BEGIN

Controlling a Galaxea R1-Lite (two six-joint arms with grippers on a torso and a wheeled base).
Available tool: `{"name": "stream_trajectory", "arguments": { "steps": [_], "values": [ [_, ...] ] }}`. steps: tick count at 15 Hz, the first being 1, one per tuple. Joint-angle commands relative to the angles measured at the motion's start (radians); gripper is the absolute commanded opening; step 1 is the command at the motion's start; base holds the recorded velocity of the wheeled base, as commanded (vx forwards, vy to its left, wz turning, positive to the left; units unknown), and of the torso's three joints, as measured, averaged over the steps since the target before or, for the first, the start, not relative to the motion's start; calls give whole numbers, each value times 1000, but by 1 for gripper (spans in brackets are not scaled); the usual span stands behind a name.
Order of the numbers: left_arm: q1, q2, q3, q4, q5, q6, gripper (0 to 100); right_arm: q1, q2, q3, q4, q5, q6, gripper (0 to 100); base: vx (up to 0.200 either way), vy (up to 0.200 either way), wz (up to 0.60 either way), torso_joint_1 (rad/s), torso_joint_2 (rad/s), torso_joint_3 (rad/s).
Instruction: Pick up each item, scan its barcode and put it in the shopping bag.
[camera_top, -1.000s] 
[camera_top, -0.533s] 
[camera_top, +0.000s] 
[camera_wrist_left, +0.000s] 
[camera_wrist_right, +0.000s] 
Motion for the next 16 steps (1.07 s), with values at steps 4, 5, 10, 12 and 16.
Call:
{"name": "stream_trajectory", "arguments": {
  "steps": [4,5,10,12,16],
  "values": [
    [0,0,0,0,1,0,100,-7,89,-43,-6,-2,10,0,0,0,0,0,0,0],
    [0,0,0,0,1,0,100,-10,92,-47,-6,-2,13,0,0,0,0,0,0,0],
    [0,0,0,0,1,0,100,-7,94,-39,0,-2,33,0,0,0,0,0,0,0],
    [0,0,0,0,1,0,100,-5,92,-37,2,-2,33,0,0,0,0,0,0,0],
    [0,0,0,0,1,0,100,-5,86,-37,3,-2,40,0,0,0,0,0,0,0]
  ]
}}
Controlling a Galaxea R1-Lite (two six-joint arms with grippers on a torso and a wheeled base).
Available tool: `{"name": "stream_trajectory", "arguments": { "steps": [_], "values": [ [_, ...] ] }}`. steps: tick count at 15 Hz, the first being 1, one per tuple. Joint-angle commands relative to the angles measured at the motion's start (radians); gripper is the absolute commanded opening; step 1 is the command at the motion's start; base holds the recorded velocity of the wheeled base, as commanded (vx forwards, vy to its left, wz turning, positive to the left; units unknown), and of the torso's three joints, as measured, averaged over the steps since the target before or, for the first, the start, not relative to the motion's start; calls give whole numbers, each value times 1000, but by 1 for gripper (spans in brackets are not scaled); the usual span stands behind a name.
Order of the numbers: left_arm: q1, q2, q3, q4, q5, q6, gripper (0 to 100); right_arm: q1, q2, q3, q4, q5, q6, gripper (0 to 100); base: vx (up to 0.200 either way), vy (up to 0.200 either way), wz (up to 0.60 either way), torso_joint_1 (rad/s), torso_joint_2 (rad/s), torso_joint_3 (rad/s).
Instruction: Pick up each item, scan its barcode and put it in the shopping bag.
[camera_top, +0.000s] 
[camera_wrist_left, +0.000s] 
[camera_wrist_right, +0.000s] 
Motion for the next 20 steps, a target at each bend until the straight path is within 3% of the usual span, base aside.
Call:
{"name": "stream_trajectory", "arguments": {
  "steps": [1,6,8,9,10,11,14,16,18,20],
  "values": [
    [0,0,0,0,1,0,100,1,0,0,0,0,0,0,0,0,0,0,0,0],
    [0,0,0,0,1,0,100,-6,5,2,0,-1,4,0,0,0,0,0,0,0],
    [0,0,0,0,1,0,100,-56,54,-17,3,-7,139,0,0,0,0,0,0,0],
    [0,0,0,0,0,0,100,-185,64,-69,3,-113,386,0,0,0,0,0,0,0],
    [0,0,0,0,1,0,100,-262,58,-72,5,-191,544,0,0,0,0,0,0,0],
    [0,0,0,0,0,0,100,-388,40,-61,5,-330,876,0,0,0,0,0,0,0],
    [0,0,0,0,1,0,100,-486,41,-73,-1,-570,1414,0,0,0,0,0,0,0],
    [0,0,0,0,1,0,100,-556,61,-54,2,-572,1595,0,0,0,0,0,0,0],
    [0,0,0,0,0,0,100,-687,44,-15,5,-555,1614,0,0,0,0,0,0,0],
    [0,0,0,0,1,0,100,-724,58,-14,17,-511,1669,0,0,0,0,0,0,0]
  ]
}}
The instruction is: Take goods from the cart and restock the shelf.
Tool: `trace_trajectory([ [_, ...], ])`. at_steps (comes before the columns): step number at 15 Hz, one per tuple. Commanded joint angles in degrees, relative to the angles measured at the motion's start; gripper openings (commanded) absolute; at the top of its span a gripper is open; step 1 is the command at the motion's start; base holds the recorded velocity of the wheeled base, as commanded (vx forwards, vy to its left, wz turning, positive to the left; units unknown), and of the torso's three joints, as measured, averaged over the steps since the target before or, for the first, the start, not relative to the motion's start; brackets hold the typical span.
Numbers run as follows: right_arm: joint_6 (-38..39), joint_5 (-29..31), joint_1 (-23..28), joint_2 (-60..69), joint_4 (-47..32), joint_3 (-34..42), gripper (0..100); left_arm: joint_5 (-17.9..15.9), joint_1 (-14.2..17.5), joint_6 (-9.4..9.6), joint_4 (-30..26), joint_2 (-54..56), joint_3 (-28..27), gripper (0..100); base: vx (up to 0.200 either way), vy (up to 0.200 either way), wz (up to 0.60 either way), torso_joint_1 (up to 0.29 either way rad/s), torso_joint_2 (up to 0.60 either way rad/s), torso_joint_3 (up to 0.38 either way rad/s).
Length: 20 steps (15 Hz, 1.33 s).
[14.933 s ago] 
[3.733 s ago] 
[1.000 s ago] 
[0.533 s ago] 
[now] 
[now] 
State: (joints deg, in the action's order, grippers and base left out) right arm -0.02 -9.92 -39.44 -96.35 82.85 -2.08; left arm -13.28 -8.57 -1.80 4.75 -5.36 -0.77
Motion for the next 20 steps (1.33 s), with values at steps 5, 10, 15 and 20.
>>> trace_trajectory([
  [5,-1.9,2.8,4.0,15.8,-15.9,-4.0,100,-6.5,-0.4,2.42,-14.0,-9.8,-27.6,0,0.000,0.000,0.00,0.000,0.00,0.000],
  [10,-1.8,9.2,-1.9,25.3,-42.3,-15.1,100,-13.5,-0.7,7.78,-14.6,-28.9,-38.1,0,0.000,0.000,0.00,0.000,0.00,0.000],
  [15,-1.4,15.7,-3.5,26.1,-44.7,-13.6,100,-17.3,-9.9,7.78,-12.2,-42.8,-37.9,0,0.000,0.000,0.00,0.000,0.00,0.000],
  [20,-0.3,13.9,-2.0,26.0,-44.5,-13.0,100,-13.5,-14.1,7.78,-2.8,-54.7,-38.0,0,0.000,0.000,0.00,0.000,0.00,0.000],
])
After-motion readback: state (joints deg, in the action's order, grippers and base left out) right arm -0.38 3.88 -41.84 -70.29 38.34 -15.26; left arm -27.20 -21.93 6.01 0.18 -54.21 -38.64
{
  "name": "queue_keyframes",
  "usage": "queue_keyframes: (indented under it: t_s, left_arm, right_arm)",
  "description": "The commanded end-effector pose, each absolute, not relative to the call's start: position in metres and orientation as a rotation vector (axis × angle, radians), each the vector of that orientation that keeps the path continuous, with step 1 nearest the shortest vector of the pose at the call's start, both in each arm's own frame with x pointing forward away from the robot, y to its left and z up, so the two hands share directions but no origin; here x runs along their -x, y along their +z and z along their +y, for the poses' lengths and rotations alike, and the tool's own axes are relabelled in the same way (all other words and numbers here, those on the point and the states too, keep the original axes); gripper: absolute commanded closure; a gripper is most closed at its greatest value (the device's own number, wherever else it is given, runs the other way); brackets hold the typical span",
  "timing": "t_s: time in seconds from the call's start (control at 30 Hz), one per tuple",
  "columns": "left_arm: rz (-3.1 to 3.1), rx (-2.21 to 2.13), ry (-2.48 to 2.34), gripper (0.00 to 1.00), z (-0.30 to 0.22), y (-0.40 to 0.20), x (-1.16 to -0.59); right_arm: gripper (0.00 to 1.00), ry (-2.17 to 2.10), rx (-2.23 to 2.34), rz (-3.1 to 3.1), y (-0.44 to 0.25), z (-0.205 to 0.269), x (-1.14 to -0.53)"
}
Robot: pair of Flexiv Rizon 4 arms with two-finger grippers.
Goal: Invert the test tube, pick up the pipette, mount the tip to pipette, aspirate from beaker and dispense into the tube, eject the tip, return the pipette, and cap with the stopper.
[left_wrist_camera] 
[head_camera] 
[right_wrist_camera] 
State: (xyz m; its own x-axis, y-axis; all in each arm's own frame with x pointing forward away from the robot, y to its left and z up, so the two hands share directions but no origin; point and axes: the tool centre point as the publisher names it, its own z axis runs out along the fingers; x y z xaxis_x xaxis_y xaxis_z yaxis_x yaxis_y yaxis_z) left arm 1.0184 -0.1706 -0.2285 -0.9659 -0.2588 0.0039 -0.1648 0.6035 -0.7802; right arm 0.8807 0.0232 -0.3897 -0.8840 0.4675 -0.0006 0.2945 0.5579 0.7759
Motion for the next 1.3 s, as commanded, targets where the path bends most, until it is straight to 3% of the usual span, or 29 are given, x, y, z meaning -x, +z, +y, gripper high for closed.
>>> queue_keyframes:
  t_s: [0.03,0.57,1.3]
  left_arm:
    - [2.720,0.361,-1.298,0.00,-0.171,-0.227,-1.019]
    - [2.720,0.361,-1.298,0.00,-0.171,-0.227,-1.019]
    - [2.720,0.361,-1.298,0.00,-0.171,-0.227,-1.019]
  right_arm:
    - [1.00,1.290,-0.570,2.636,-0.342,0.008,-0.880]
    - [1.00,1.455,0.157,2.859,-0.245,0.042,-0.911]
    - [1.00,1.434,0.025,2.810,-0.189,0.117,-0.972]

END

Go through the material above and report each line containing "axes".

  "description": "The commanded end-effector pose, each absolute, not relative to the call's start: position in metres and orientation as a rotation vector (axis × angle, radians), each the vector of that orientation that keeps the path continuous, with step 1 nearest the shortest vector of the pose at the call's start, both in each arm's own frame with x pointing forward away from the robot, y to its left and z up, so the two hands share directions but no origin; here x runs along their -x, y along their +z and z along their +y, for the poses' lengths and rotations alike, and the tool's own axes are relabelled in the same way (all other words and numbers here, those on the point and the states too, keep the original axes); gripper: absolute commanded closure; a gripper is most closed at its greatest value (the device's own number, wherever else it is given, runs the other way); brackets hold the typical span",
State: (xyz m; its own x-axis, y-axis; all in each arm's own frame with x pointing forward away from the robot, y to its left and z up, so the two hands share directions but no origin; point and axes: the tool centre point as the publisher names it, its own z axis runs out along the fingers; x y z xaxis_x xaxis_y xaxis_z yaxis_x yaxis_y yaxis_z) left arm 1.0184 -0.1706 -0.2285 -0.9659 -0.2588 0.0039 -0.1648 0.6035 -0.7802; right arm 0.8807 0.0232 -0.3897 -0.8840 0.4675 -0.0006 0.2945 0.5579 0.7759

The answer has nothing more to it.